DIRECTIONS FOR THIS TASK:
Reproduce the entries in full, with no changes.

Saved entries
◇ ◇ ◇
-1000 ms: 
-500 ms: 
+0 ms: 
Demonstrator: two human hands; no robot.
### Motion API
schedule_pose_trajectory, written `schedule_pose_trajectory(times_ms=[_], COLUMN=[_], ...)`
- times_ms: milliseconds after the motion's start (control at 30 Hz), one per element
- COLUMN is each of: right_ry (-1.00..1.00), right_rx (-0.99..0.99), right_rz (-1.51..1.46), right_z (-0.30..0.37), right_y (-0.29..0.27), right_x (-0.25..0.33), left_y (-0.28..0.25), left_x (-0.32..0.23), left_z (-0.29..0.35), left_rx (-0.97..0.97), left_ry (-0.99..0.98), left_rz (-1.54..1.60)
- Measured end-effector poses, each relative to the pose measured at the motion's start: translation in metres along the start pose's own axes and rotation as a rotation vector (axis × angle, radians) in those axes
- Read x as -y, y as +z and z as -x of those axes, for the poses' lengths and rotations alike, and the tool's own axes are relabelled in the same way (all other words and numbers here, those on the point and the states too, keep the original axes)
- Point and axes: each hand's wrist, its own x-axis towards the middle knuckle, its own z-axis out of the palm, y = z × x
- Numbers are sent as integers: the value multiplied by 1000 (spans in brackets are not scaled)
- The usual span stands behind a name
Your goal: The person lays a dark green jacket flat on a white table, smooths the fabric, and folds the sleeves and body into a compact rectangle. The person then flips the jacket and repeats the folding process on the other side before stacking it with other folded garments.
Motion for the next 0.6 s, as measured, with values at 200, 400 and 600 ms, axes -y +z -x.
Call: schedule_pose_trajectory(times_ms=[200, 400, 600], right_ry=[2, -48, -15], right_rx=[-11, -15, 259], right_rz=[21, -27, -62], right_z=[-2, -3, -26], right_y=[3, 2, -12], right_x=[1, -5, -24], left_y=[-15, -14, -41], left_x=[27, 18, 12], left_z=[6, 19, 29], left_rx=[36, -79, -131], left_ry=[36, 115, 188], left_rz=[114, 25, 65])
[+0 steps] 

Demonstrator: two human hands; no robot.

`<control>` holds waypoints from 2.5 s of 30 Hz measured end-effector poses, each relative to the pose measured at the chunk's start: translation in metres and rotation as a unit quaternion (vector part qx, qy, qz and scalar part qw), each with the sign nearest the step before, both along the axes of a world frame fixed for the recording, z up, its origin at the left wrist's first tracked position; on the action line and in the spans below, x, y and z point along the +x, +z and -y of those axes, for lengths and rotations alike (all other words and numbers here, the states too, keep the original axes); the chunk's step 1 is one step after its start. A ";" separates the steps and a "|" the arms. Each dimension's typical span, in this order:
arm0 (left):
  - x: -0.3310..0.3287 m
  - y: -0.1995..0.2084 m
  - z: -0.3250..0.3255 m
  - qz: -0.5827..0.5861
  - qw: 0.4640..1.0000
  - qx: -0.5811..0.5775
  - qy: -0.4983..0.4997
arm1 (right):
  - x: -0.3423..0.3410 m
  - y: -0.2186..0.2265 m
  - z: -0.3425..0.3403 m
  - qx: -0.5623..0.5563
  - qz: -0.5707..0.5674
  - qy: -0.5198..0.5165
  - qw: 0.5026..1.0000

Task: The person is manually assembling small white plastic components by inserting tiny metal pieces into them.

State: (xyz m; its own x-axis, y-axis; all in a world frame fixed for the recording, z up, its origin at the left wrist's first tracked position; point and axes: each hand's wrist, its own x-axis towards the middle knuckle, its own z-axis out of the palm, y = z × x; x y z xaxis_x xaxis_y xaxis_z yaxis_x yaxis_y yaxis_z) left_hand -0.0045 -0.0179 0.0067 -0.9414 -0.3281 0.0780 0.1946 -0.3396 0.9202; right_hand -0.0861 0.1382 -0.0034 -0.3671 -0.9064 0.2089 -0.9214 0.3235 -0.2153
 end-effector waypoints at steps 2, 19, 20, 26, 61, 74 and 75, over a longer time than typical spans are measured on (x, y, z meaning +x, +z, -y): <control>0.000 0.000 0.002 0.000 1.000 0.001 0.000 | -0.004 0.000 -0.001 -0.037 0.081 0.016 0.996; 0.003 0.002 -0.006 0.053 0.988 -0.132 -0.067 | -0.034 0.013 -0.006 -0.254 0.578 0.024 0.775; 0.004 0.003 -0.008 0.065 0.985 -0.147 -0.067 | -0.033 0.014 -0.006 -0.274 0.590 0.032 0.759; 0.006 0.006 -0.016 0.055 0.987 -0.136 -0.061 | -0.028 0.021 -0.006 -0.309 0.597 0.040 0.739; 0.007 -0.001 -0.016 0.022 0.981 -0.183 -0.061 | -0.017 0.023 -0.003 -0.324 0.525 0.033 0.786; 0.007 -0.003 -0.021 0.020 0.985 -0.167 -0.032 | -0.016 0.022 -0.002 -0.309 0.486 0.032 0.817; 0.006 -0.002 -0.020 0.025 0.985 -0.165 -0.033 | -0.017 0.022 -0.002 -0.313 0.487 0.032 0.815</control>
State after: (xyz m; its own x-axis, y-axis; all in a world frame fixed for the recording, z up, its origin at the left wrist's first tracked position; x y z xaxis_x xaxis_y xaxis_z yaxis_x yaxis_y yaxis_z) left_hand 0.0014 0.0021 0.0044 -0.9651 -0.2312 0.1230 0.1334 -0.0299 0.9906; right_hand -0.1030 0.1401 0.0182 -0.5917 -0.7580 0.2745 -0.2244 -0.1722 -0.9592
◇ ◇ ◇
EXERCISE RESULT:
-1000 ms: 
-500 ms: 
+0 ms: 
Demonstrator: two human hands; no robot.
### Motion API
schedule_pose_trajectory, written `schedule_pose_trajectory(times_ms=[_], COLUMN=[_], ...)`
- times_ms: milliseconds after the motion's start (control at 30 Hz), one per element
- COLUMN is each of: right_ry (-1.00..1.00), right_rx (-0.99..0.99), right_rz (-1.51..1.46), right_z (-0.30..0.37), right_y (-0.29..0.27), right_x (-0.25..0.33), left_y (-0.28..0.25), left_x (-0.32..0.23), left_z (-0.29..0.35), left_rx (-0.97..0.97), left_ry (-0.99..0.98), left_rz (-1.54..1.60)
- Measured end-effector poses, each relative to the pose measured at the motion's start: translation in metres along the start pose's own axes and rotation as a rotation vector (axis × angle, radians) in those axes
- Read x as -y, y as +z and z as -x of those axes, for the poses' lengths and rotations alike, and the tool's own axes are relabelled in the same way (all other words and numbers here, those on the point and the states too, keep the original axes)
- Point and axes: each hand's wrist, its own x-axis towards the middle knuckle, its own z-axis out of the palm, y = z × x
- Numbers are sent as integers: the value multiplied by 1000 (spans in brackets are not scaled)
- The usual span stands behind a name
Your goal: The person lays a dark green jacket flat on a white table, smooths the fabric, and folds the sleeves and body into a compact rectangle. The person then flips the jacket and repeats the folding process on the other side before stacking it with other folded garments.
Motion for the next 0.6 s, as measured, with values at 200, 400 and 600 ms, axes -y +z -x.
Call: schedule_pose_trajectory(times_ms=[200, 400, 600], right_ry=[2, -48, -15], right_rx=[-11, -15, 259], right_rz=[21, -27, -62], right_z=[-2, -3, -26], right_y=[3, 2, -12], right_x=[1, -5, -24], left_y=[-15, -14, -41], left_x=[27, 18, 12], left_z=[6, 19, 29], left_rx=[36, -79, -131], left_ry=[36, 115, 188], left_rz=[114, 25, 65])
[+0 steps] 

Demonstrator: two human hands; no robot.

`<control>` holds waypoints from 2.5 s of 30 Hz measured end-effector poses, each relative to the pose measured at the chunk's start: translation in metres and rotation as a unit quaternion (vector part qx, qy, qz and scalar part qw), each with the sign nearest the step before, both along the axes of a world frame fixed for the recording, z up, its origin at the left wrist's first tracked position; on the action line and in the spans below, x, y and z point along the +x, +z and -y of those axes, for lengths and rotations alike (all other words and numbers here, the states too, keep the original axes); the chunk's step 1 is one step after its start. A ";" separates the steps and a "|" the arms. Each dimension's typical span, in this order:
arm0 (left):
  - x: -0.3310..0.3287 m
  - y: -0.1995..0.2084 m
  - z: -0.3250..0.3255 m
  - qz: -0.5827..0.5861
  - qw: 0.4640..1.0000
  - qx: -0.5811..0.5775
  - qy: -0.4983..0.4997
arm1 (right):
  - x: -0.3423..0.3410 m
  - y: -0.2186..0.2265 m
  - z: -0.3425..0.3403 m
  - qx: -0.5623..0.5563
  - qz: -0.5707..0.5674
  - qy: -0.5198..0.5165
  - qw: 0.5026..1.0000

Task: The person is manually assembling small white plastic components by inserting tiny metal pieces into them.

State: (xyz m; its own x-axis, y-axis; all in a world frame fixed for the recording, z up, its origin at the left wrist's first tracked position; point and axes: each hand's wrist, its own x-axis towards the middle knuckle, its own z-axis out of the palm, y = z × x; x y z xaxis_x xaxis_y xaxis_z yaxis_x yaxis_y yaxis_z) left_hand -0.0045 -0.0179 0.0067 -0.9414 -0.3281 0.0780 0.1946 -0.3396 0.9202; right_hand -0.0861 0.1382 -0.0034 -0.3671 -0.9064 0.2089 -0.9214 0.3235 -0.2153
 end-effector waypoints at steps 2, 19, 20, 26, 61, 74 and 75, over a longer time than typical spans are measured on (x, y, z meaning +x, +z, -y): <control>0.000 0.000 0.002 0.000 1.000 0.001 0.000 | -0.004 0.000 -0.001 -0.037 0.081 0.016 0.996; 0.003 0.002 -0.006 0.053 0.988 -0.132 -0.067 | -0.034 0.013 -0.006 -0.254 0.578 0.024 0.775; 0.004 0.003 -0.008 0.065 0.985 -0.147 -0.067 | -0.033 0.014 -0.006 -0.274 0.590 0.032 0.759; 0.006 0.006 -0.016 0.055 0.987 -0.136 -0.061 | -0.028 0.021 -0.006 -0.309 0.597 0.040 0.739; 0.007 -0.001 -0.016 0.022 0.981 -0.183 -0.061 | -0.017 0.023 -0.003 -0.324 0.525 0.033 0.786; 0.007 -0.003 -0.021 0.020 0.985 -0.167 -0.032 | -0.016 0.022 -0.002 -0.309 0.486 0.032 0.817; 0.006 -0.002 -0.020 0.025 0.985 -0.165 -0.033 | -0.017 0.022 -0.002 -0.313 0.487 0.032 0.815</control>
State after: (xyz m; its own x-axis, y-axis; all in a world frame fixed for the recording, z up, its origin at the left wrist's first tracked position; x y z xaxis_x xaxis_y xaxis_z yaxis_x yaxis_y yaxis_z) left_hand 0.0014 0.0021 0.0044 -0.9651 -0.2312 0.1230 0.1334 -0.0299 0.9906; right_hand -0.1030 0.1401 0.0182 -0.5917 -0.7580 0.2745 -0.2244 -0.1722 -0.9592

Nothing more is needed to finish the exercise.